London-based multinational advertising and public relations company WPP’s sneeze shows a flu spreading across the advertising sector, and the malaise is borne in part by bits and bytes.
In fact, it looks like the traditional middlemen — the big advertising agencies like WPP, Omnicom and a host of others — may be getting pushed to the wayside. Making way, of course, for big digital ad players such as Facebook, Google and Amazon.
WPP’s issues and warnings are only the latest dents to show up on the ad agency landscape. The company’s shares slid 10 percent on Wednesday, and management said 2017 may be the worst annum for the sector in a decade.
Those warnings came from Sir Martin Sorrell, CEO of WPP, who cut 2017 growth targets for the firm. The culprits include a slip in advertising spend by consumer goods companies, especially in North America, and also a specific callout to “digital disruption.”

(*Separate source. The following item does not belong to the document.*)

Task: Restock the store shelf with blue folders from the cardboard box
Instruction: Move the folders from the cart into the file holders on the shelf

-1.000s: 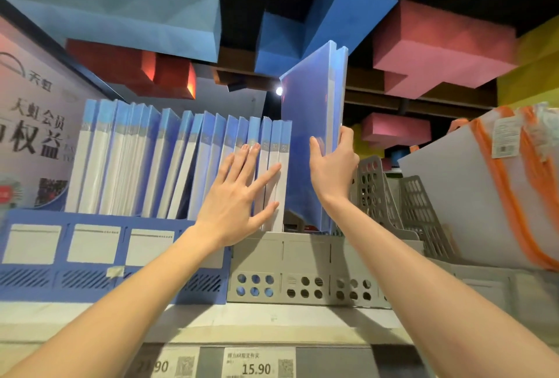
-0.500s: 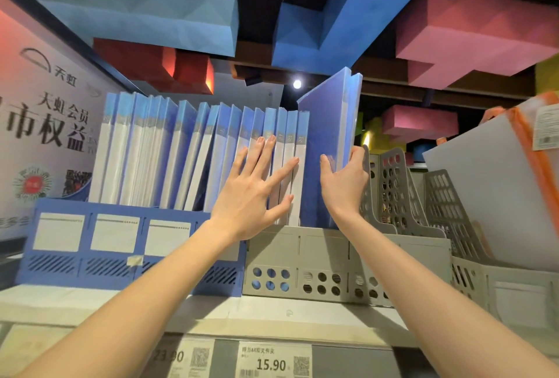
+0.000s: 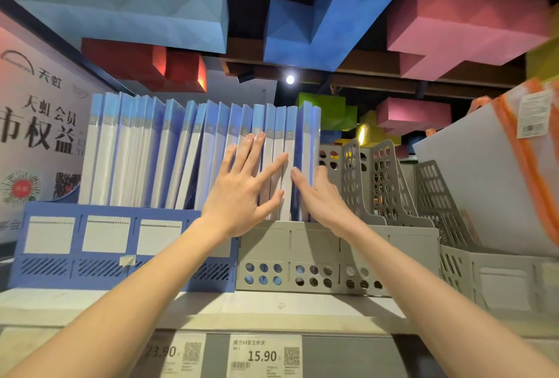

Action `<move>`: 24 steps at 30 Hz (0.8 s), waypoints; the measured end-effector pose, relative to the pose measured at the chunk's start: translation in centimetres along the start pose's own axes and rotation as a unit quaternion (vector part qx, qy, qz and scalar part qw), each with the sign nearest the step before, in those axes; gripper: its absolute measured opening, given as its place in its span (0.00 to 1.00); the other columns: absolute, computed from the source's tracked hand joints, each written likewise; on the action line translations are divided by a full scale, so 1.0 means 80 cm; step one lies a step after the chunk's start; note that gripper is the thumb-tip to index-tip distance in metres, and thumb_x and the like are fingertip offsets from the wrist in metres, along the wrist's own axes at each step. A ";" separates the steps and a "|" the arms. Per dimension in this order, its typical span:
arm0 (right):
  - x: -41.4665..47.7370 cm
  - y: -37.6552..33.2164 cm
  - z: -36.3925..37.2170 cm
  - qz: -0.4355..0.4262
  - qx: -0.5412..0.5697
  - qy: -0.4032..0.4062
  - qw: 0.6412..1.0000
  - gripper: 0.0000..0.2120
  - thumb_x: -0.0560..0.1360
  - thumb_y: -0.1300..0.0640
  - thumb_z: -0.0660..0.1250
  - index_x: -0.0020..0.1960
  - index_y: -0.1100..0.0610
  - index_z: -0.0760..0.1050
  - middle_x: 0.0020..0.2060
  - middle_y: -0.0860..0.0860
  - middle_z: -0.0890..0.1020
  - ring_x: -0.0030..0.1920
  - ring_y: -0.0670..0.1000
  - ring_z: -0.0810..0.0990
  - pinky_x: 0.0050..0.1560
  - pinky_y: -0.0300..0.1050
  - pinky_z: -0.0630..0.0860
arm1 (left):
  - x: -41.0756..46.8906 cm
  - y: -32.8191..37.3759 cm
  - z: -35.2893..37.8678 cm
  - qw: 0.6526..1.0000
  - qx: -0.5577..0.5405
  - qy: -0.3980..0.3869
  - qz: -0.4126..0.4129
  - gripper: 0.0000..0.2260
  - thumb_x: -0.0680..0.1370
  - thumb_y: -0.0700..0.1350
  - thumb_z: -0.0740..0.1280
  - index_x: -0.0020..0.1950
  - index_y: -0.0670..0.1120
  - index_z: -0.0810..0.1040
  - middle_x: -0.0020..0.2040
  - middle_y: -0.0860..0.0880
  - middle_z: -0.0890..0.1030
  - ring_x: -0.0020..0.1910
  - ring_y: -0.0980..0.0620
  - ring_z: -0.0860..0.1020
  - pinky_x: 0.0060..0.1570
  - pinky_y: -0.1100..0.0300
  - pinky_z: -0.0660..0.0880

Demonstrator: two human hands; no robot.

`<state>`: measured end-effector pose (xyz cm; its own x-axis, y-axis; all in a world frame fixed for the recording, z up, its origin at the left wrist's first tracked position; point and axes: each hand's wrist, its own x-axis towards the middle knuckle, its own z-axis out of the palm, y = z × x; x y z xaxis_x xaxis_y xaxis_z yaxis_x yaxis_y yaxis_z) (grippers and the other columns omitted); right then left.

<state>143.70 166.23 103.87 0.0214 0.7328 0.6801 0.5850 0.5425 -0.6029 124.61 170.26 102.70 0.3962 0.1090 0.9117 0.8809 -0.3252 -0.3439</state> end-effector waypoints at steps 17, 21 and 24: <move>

And the malaise tied to those reasons are sector-wide, according to Sorrell. Companies are pulling back on ad spend in general, but looking to funnel more funds toward the digital disruption — meaning no one is being spared.
Sorrell’s remarks from a conference call to the investment community after earnings were released were quoted in a recent Telegraph article.
“If you look at the results, [and] five of the top six have reported, all of the groups have seen a slowdown in top line growth,” Sorrell said. “Look at packaged (consumer) goods. Any growth they’re getting is from price, very little is from volume. Very few clients are increasing spend and that’s a problem.”
The turndown may not have legs, though, as he also said, “It will turn. Companies are saying they’ll start picking up spending soon.” Nonetheless, the pressures remain a “big wakeup call,” according to Sorrell.
Digital may hold disruption, but it also holds promise. Sorrell acknowledged that “we understand our consumers are changing their consumption of media.” As such, WPP will push its data efforts in gathering information about those same consumers. The Wall Street Journal noted additional pressure is coming from digital buying groups and “bespoke brand content” being delivered by media companies.
Opportunity may be in the offing, eventually. But it will take time and, perhaps, even an uphill climb for the likes of WPP who help create ad content and provide services that help place content on TV, print and digital. In this digital-focused age, so many people are bypassing the creative offloading to do that all themselves.
Consider the inroads made by companies such as Facebook and by Google. The fact remains they are not only changing the way advertising is consumed but also the way it is created, with buzz feeding upon buzz and links bringing people to videos that tout, or pan, various products or services. Those wholesale changes are showing up with weight and speed in terms of billions of dollars and viewers. Brands don’t need middlemen to find eyeballs because Google and Facebook already have them, and it is easier — and cheaper — to start and end there.
Facebook, in its latest results, made 87 percent of its top line on ads, and 98 percent was the print for Facebook. Ad revenue at Google in the latest period was $23 billion, and for Facebook the number was $9.3 billion. Fortune, citing eMarketer, has noted this duo is likely to take half of all digital advertising across the globe, and a bit more (60 percent) in the United States.
The Facebook and Google lock is a strong one as there are no other digital players in the States with even close to that aforementioned market share. In fact, none have more than a 5 percent share of digital ads. Amazon got notice on the call from Sorrell, as he said he estimates the eCommerce giant earned $2.5 billion from digital advertising efforts.
In the meantime, and turning again to sector-wide shifts, advertising of all sorts is getting greater scrutiny amid larger consumer packaged goods (CPG) companies. In one instance, as noted by the WSJ, Cincinnati-based consumer goods corporation P&G, the biggest advertiser of all, has slashed digital ad spending by $100 million as of the latest quarter, and that comes from getting rid of what the firm has called “ineffective digital advertising” — a reduction in fees and costs tied to advertising efforts. It has found “targeting” to be limiting and thus ineffective.
On Facebook and Google, though, it finds a wider assortment of serendipitous eyeballs willing to buy. Other firms are also looking to social media for brand promotion.
But, all in all, according to the WSJ article, digital advertising is still showing growth, with 17 percent increases estimated to occur this year alone on a global basis, translating to almost $224 billion. Perhaps not easy numbers for WPP and its brethren to swallow.